The build versus buy decision
Most companies should buy off-the-shelf IT management software to handle standard ticketing and asset tracking. However, organizations with highly specialized hardware, strict regulatory requirements, or complex legacy erp software often need custom-built modules to bridge the gaps that commercial platforms cannot natively support.
At LevelThree, we regularly see companies make the mistake of trying to force an off-the-shelf ITSM tool to do something it was never designed for. They spend months writing brittle scripts to connect their IT asset management software to a proprietary manufacturing system. The result is a fragile architecture that breaks every time the vendor updates their API.
You should buy your core ITSM platform. Building a ticketing system from scratch is a waste of engineering resources. Where you should build is at the edges. You build custom integrations to connect your HR system to your IT platform for zero-touch employee onboarding. You build specialized AI agents that read incoming tickets, query your internal knowledge base, and trigger API calls to reset passwords or provision virtual machines automatically.
The goal is composability. Use a commercial platform as the database of record, but build custom interfaces or automation layers on top of it to match your exact business logic. This gives you the reliability of enterprise software with the speed of custom development.
Where current platforms fall short
Commercial IT management tools frequently struggle with deep cross-departmental data integration. While they track IT assets well, they often fail to sync cleanly with HR onboarding systems or financial software, forcing IT teams to manually reconcile data across multiple disconnected business automation tools.
The biggest failure point is the integration between IT management and corporate ERP software. The IT department tracks a laptop as a technical asset with an IP address and a security posture. The finance department tracks that exact same laptop in the ERP as a depreciating financial asset. Keeping these two records synchronized is notoriously difficult. Most off-the-shelf tools offer basic integrations, but they rarely handle edge cases like partial hardware upgrades or warranty replacements cleanly.
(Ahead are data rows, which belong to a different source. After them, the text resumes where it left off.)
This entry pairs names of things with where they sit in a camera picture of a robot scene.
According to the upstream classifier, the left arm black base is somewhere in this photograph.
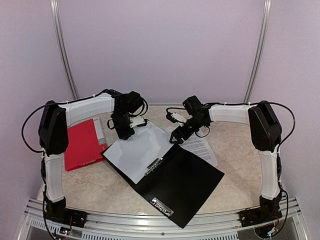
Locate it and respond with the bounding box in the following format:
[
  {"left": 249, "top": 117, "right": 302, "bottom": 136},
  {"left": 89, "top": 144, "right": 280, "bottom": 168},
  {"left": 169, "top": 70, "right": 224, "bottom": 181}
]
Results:
[{"left": 43, "top": 195, "right": 88, "bottom": 228}]

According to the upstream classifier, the red folder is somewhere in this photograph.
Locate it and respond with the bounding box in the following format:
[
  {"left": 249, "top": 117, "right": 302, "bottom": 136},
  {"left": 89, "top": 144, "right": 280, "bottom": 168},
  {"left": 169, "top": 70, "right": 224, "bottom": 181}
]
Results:
[{"left": 64, "top": 117, "right": 108, "bottom": 172}]

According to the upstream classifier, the black folder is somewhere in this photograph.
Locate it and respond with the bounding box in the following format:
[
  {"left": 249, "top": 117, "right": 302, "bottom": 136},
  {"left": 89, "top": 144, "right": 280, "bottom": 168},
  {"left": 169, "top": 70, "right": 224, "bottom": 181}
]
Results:
[{"left": 101, "top": 144, "right": 225, "bottom": 228}]

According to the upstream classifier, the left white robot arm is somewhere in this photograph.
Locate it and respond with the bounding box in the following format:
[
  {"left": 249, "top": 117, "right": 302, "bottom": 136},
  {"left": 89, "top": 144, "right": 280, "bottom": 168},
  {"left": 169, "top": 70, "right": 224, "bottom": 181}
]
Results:
[{"left": 38, "top": 89, "right": 146, "bottom": 203}]

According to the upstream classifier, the right aluminium frame post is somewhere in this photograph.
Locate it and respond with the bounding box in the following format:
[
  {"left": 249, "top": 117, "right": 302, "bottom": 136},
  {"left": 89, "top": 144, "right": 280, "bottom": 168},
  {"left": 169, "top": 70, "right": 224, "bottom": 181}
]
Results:
[{"left": 243, "top": 0, "right": 273, "bottom": 103}]

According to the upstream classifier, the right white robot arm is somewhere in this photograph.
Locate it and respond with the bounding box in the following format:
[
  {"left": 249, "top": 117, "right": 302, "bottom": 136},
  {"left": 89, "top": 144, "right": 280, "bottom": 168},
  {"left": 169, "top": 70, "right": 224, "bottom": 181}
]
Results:
[{"left": 166, "top": 95, "right": 282, "bottom": 201}]

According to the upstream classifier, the left aluminium frame post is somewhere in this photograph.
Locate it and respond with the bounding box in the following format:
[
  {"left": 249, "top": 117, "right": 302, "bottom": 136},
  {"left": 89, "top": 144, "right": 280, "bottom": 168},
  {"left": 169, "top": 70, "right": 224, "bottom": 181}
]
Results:
[{"left": 49, "top": 0, "right": 80, "bottom": 100}]

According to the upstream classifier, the printed text sheet centre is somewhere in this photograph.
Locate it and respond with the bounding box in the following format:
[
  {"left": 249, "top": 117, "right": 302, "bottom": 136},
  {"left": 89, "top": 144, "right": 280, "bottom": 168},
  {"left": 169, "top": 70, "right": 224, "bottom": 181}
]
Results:
[{"left": 179, "top": 133, "right": 218, "bottom": 167}]

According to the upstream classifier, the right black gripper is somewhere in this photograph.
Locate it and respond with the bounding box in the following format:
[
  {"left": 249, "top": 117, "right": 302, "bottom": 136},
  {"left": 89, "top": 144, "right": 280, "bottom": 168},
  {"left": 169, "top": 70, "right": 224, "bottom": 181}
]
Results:
[{"left": 169, "top": 116, "right": 206, "bottom": 144}]

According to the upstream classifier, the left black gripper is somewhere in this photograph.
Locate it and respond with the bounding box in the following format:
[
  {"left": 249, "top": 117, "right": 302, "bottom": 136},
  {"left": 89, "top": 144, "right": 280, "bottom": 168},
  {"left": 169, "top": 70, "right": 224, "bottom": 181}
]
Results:
[{"left": 113, "top": 110, "right": 136, "bottom": 140}]

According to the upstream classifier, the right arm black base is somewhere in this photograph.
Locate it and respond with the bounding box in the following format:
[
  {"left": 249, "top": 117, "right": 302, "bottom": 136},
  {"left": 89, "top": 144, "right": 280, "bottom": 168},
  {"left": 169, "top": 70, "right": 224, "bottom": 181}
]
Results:
[{"left": 238, "top": 192, "right": 283, "bottom": 227}]

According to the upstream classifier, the aluminium frame post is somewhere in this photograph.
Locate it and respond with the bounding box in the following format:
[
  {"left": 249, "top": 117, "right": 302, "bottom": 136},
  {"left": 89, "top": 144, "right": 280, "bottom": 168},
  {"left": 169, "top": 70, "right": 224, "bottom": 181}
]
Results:
[
  {"left": 243, "top": 0, "right": 273, "bottom": 103},
  {"left": 49, "top": 0, "right": 80, "bottom": 100}
]

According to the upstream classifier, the aluminium front rail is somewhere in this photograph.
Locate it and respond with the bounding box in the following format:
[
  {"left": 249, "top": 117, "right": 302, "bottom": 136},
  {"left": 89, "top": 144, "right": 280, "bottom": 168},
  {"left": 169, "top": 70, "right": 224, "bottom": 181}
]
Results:
[{"left": 15, "top": 198, "right": 311, "bottom": 240}]

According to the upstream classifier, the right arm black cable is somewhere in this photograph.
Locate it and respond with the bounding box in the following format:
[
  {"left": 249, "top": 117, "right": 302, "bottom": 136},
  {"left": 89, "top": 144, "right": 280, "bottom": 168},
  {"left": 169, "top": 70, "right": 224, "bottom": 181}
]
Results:
[{"left": 166, "top": 101, "right": 297, "bottom": 227}]

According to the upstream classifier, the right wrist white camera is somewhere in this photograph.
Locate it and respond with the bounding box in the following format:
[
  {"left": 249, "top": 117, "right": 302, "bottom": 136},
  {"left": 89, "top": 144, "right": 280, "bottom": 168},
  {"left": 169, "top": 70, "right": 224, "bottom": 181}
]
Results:
[{"left": 166, "top": 112, "right": 187, "bottom": 126}]
AI is another area where the marketing outpaces the reality. Every major ITSM vendor now advertises AI capabilities. Right now, these features are mostly limited to summarizing long ticket threads or suggesting knowledge base articles to users. They are not yet capable of autonomously resolving complex infrastructure issues. True AI-driven IT operations require a custom approach, training models on your specific network topology and runbooks.
The reality is that IT management is never a solved problem. As your company adopts new cloud services and remote work policies, your IT infrastructure must adapt. If you are evaluating your current technology stack and need to decide between implementing a commercial platform or building custom integrations to automate your workflows, book a call.
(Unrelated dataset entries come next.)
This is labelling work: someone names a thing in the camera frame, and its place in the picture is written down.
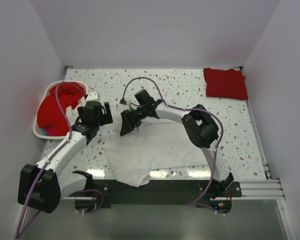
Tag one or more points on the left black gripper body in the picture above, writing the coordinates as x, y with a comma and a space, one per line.
98, 124

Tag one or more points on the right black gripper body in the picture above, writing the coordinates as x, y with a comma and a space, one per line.
139, 115

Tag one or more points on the white t shirt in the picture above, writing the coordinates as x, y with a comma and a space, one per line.
157, 144

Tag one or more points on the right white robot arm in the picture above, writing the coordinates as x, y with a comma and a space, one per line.
199, 125

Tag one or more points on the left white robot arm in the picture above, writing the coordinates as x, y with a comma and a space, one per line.
41, 186

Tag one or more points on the white clothes in basket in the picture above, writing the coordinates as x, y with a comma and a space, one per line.
72, 113

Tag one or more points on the red clothes in basket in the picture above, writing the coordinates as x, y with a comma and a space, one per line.
52, 107

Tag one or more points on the white perforated laundry basket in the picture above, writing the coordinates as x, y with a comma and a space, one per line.
47, 112

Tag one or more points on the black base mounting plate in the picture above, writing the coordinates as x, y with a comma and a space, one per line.
157, 192

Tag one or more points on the folded red t shirt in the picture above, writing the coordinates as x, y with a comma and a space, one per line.
228, 84

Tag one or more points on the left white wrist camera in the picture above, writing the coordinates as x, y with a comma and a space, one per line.
92, 96

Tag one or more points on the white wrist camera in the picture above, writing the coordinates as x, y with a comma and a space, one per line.
125, 101
92, 96

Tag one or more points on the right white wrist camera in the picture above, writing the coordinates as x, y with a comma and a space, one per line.
125, 101

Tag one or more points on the aluminium frame rail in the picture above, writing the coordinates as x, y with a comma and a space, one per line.
251, 190

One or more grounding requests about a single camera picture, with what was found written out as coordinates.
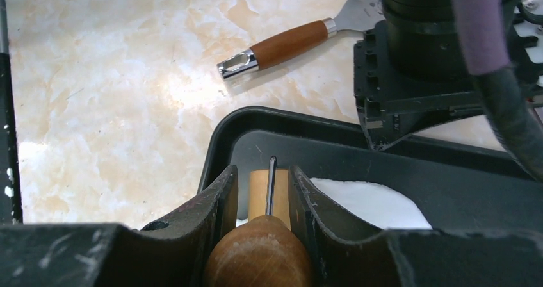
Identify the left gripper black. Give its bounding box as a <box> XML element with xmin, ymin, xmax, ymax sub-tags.
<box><xmin>353</xmin><ymin>0</ymin><xmax>543</xmax><ymax>152</ymax></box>

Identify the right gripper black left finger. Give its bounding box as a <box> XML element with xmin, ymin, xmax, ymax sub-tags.
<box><xmin>1</xmin><ymin>165</ymin><xmax>238</xmax><ymax>286</ymax></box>

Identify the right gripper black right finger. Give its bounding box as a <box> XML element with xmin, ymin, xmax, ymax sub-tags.
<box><xmin>288</xmin><ymin>166</ymin><xmax>542</xmax><ymax>286</ymax></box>

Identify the black baking tray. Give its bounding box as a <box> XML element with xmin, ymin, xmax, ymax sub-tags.
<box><xmin>199</xmin><ymin>106</ymin><xmax>542</xmax><ymax>232</ymax></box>

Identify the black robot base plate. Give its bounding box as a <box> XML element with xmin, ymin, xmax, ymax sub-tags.
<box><xmin>1</xmin><ymin>53</ymin><xmax>23</xmax><ymax>226</ymax></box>

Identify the wooden dough roller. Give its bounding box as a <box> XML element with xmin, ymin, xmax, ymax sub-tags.
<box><xmin>202</xmin><ymin>156</ymin><xmax>315</xmax><ymax>286</ymax></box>

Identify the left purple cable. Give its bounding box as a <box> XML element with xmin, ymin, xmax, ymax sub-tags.
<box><xmin>448</xmin><ymin>0</ymin><xmax>543</xmax><ymax>182</ymax></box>

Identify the metal scraper wooden handle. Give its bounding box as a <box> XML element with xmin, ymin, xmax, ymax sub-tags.
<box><xmin>217</xmin><ymin>0</ymin><xmax>384</xmax><ymax>81</ymax></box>

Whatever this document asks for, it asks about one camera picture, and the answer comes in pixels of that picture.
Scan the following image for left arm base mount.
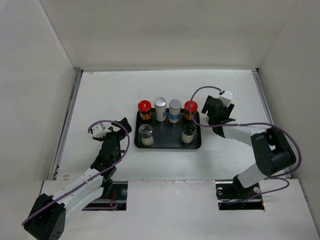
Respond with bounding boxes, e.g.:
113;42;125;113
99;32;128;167
83;181;129;211

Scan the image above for clear-grinder-top salt bottle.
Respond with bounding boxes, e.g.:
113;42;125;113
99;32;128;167
138;124;154;147

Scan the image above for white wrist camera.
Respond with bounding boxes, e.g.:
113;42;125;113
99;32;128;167
90;123;111;138
218;89;234;108

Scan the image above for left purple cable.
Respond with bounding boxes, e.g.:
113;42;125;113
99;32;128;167
21;120;131;226

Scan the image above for silver-lid white shaker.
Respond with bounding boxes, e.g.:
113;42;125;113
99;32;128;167
154;97;167;122

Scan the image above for black rectangular plastic tray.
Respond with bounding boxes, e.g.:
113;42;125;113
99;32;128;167
134;108;202;150

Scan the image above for black-cap pepper bottle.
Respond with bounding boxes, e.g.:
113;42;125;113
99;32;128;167
181;122;196;144

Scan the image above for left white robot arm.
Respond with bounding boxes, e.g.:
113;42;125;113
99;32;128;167
21;117;132;240

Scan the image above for silver-lid shaker blue label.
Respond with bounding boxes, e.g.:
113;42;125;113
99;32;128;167
168;98;182;124

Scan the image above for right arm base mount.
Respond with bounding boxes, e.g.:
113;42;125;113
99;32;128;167
215;177;265;211

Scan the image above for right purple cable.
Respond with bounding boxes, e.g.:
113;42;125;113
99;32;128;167
188;85;302;201

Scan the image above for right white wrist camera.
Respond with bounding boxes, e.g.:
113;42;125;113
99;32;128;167
218;89;234;108

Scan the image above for purple cable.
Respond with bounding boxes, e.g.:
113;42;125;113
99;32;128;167
21;120;131;226
188;85;302;201

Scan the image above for red-lid brown jar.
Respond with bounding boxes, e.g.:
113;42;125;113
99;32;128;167
137;100;152;123
183;100;198;121

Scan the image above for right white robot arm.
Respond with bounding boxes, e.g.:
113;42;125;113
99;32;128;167
201;95;296;198

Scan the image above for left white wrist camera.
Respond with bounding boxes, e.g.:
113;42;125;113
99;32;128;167
90;123;111;138

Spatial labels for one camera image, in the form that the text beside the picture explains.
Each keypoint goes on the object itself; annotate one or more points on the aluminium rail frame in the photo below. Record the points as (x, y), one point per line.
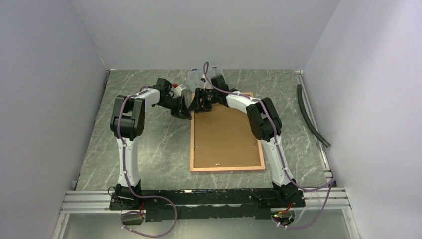
(164, 164)

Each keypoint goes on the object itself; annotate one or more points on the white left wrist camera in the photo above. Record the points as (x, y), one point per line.
(179, 90)

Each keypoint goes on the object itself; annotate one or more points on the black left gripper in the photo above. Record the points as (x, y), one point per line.
(181, 110)

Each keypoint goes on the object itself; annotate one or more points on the clear plastic organizer box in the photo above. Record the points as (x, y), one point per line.
(194, 78)

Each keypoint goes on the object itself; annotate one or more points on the pink wooden picture frame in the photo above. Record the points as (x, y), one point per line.
(227, 169)

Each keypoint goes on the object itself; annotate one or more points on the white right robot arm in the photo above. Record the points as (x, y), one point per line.
(264, 121)

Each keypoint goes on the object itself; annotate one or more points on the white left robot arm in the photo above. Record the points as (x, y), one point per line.
(128, 123)

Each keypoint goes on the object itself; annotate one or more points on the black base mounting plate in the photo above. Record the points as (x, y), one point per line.
(160, 205)

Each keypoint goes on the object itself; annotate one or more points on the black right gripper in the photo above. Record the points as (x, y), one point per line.
(195, 105)

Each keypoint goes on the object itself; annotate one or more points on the brown backing board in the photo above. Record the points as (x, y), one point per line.
(225, 142)

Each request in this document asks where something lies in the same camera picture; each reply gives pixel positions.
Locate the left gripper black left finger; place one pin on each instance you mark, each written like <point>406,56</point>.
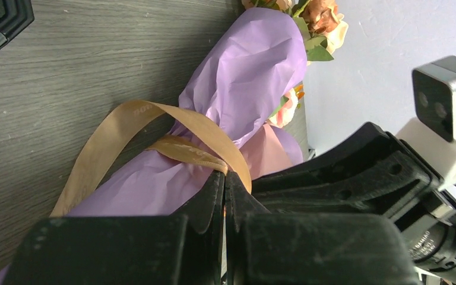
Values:
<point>182,248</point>

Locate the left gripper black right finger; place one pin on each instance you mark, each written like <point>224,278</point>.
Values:
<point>320,248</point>

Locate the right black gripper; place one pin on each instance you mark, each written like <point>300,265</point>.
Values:
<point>371,172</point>

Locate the purple flower bouquet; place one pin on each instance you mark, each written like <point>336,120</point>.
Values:
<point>148,159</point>

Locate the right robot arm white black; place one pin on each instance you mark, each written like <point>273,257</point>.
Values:
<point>434,249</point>

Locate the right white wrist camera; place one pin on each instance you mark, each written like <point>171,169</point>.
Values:
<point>432,133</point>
Maurizio Cavalieri is the Founder & CEO of LevelThree Co, established in 2019, he has worked in the industry for over 13 years developing software.
LinkedInFrequently asked questions
What's the best IT management software?
The best software depends on your scale. ServiceNow is the standard for large enterprises due to its deep customization. Mid-market companies generally prefer Jira Service Management or Freshservice for faster deployment and easier integration with existing developer tools.
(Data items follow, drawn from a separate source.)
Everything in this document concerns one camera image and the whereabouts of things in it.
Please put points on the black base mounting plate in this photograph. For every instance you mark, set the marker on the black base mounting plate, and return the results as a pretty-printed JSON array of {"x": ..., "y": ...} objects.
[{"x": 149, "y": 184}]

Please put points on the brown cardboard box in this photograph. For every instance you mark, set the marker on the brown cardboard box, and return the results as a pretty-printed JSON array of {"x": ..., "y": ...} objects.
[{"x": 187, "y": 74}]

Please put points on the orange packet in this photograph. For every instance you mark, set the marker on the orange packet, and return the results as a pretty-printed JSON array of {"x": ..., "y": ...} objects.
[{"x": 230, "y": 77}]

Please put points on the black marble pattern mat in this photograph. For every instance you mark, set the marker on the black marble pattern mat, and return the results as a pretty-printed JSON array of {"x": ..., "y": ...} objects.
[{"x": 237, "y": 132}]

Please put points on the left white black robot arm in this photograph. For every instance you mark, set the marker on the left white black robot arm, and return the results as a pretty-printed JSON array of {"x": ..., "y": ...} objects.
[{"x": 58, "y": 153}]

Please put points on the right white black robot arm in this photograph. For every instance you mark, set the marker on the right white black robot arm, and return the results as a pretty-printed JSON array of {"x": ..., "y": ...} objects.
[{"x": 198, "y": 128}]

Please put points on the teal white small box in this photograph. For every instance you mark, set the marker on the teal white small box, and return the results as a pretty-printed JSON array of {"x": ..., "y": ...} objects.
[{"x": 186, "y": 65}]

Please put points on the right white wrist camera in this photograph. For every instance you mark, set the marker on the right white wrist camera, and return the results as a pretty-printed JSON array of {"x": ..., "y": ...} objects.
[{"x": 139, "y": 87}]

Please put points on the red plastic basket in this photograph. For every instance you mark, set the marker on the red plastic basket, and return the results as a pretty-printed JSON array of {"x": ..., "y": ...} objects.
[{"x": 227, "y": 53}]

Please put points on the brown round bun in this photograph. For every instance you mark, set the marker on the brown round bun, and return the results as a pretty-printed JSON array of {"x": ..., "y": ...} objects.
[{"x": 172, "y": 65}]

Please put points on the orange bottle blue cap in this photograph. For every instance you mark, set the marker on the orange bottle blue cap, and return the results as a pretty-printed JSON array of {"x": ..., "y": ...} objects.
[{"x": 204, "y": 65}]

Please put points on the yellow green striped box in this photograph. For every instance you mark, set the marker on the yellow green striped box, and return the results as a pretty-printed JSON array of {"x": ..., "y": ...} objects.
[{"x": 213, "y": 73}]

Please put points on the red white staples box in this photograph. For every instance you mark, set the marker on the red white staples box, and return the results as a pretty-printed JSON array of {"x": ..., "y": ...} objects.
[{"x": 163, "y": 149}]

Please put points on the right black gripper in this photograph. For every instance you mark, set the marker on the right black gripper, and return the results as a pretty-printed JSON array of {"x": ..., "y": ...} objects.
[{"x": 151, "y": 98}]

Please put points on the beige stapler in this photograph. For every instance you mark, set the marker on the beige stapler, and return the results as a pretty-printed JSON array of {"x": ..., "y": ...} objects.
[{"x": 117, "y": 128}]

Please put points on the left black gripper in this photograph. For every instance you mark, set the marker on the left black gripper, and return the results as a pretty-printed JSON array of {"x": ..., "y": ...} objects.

What is the difference between ITSM and ITAM?
ITSM (IT Service Management) handles the workflows, such as support tickets, incident response, and change requests. ITAM (IT Asset Management) handles the inventory, tracking the physical laptops, servers, and software licenses owned by the company.
Can we use our ERP software for IT management?
While some ERP systems have basic asset tracking modules, they lack the technical capabilities required for IT management. They cannot deploy software patches, monitor network health, or handle IT help desk ticketing workflows efficiently.